# [Data in this exercise]
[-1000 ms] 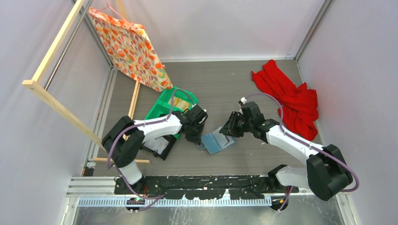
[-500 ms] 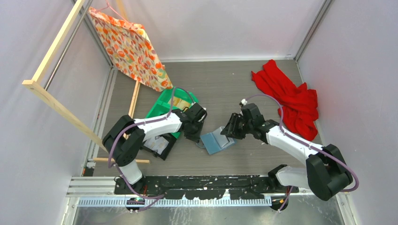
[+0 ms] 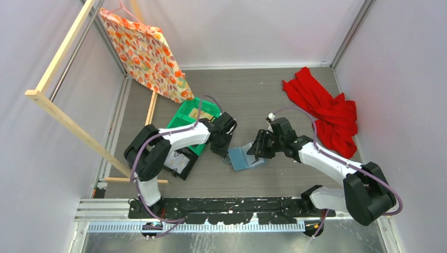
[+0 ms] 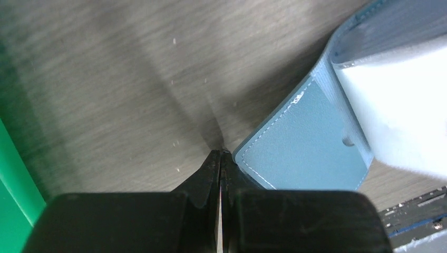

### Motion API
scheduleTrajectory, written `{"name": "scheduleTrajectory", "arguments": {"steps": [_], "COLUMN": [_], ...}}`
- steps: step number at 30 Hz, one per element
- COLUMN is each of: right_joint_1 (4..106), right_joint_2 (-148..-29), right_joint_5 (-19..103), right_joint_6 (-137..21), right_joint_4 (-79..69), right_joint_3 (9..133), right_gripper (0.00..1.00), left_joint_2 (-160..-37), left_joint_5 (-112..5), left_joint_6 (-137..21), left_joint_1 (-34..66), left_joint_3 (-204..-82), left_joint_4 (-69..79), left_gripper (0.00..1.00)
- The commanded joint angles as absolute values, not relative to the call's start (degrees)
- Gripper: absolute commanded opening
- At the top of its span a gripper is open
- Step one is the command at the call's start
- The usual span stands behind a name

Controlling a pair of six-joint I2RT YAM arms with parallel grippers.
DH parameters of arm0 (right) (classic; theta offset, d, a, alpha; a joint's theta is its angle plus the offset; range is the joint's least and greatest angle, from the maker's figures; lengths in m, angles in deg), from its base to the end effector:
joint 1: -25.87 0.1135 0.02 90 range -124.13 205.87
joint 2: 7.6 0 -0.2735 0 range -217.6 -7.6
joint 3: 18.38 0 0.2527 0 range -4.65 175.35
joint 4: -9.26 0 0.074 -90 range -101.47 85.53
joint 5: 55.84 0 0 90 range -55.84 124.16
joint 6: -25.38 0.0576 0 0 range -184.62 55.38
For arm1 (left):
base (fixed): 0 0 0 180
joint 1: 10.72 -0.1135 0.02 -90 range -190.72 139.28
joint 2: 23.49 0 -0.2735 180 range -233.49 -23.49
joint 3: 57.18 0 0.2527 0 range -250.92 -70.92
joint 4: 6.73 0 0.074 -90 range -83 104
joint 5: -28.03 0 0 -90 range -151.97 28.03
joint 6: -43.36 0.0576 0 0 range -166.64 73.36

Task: Take the credit cards out of the card holder
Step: Open the card holder at the corner of the board.

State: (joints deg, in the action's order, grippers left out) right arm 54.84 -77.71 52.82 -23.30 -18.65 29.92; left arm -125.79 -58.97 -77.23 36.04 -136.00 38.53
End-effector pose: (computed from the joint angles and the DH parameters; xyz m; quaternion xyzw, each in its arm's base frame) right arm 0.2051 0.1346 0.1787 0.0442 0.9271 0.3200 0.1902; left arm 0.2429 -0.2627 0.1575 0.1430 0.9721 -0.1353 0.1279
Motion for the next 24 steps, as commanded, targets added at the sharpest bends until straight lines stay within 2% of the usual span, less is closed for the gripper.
{"name": "scheduleTrajectory", "arguments": {"steps": [1,5,10,11,18,24], "right_joint_1": [55.8,56.4,58.2,58.3,58.9,60.1], "right_joint_2": [-77.2,-79.1,-82.4,-83.2,-87.7,-93.6], "right_joint_5": [58.2,61.4,60.1,59.8,58.6,58.2], "right_joint_6": [-20.8,-17.7,-18.1,-18.1,-17.3,-18.0], "right_joint_4": [-9.6,-2.1,0.2,0.8,3.7,2.0], "right_joint_3": [29.1,28.6,29.4,29.4,29.7,32.3], "right_gripper": [0.41,0.4,0.39,0.39,0.36,0.37], "left_joint_2": [-129.2,-129.7,-126.1,-124.5,-114.2,-107.3], "left_joint_5": [-61.4,-60.9,-60.9,-61.1,-65.0,-63.0], "left_joint_6": [-74.0,-72.8,-73.0,-73.0,-74.4,-78.1], "left_joint_1": [35.0,32.9,30.8,30.6,29.8,28.7], "left_joint_3": [-142.4,-145.8,-147.4,-147.4,-146.7,-145.9], "left_joint_4": [40.3,42.9,48.0,48.9,54.1,53.7], "left_gripper": [0.01,0.02,0.37,0.39,0.4,0.4]}}
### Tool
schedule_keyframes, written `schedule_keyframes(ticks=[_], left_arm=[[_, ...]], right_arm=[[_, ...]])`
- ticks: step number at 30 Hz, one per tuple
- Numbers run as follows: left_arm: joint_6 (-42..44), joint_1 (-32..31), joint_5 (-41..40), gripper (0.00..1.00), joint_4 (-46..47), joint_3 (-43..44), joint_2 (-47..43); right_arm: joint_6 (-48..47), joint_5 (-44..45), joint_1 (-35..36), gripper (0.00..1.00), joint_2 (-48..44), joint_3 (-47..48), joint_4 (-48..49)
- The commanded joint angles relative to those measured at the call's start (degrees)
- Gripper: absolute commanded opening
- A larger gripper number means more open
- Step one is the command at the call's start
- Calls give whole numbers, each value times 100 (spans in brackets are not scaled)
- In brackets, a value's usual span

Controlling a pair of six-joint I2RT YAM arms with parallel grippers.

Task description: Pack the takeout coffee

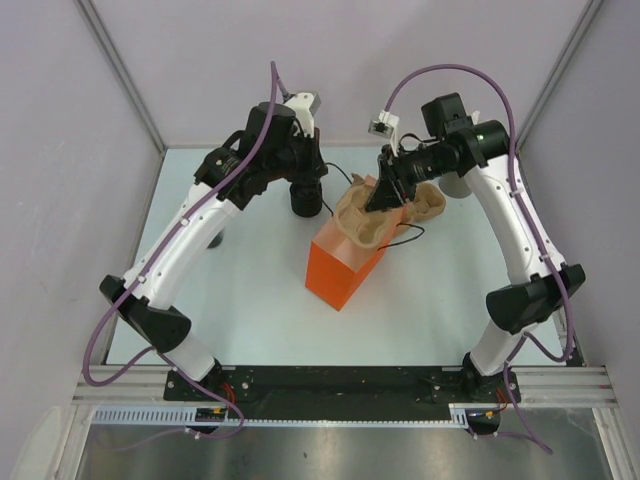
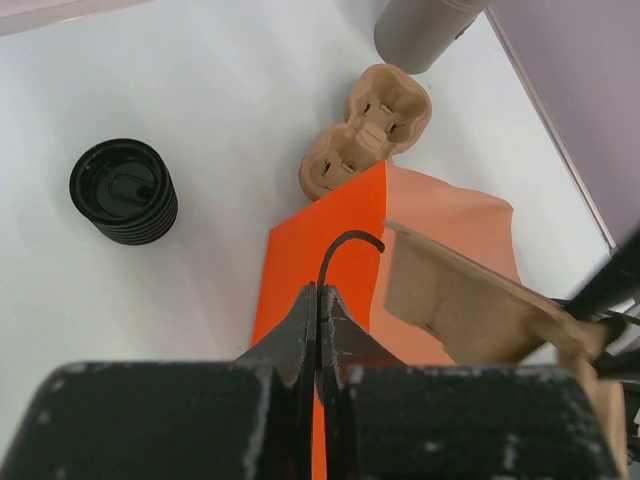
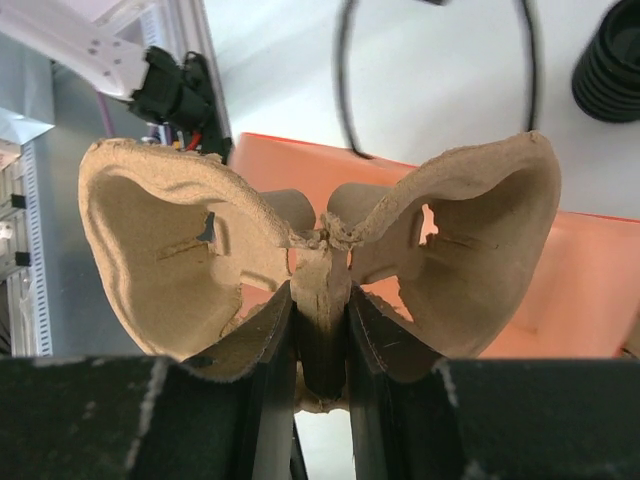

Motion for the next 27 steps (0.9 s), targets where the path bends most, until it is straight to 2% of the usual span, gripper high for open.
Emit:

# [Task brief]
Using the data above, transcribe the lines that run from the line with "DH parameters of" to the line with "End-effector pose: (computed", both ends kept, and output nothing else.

# [The completed task]
DH parameters of arm0 (right) (classic; theta offset, d, a, alpha; a joint's theta is its angle plus the offset; range is the joint's least and greatest angle, from the maker's figures; lengths in m, angles in deg), from its base to the end effector:
joint 1: -25.87 0.1135 0.02 90 range -124.13 205.87
joint 2: 7.6 0 -0.2735 0 range -217.6 -7.6
joint 3: 18.38 0 0.2527 0 range -4.65 175.35
joint 4: -9.26 0 0.074 -90 range -101.47 85.53
joint 5: 55.84 0 0 90 range -55.84 124.16
joint 6: -25.38 0.0576 0 0 range -184.62 55.38
For arm1 (left):
base (fixed): 0 0 0 180
joint 1: 10.72 -0.1135 0.02 -90 range -190.72 139.28
joint 2: 23.49 0 -0.2735 180 range -233.49 -23.49
joint 3: 57.18 0 0.2527 0 range -250.92 -70.92
joint 4: 6.73 0 0.074 -90 range -83 104
joint 5: -28.03 0 0 -90 range -151.97 28.03
joint 6: -43.36 0.0576 0 0 range -166.64 73.36

Task: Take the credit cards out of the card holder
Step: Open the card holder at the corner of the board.

State: (joints deg, in the action's order, grippers left out) right arm 54.84 -77.71 52.82 -23.30 -18.65 29.92; left arm -125.79 -58.97 -77.23 36.04 -136.00 38.53
End-effector pose: (computed from the joint angles and the DH parameters; xyz m; quaternion xyzw, each in its arm's base frame) right arm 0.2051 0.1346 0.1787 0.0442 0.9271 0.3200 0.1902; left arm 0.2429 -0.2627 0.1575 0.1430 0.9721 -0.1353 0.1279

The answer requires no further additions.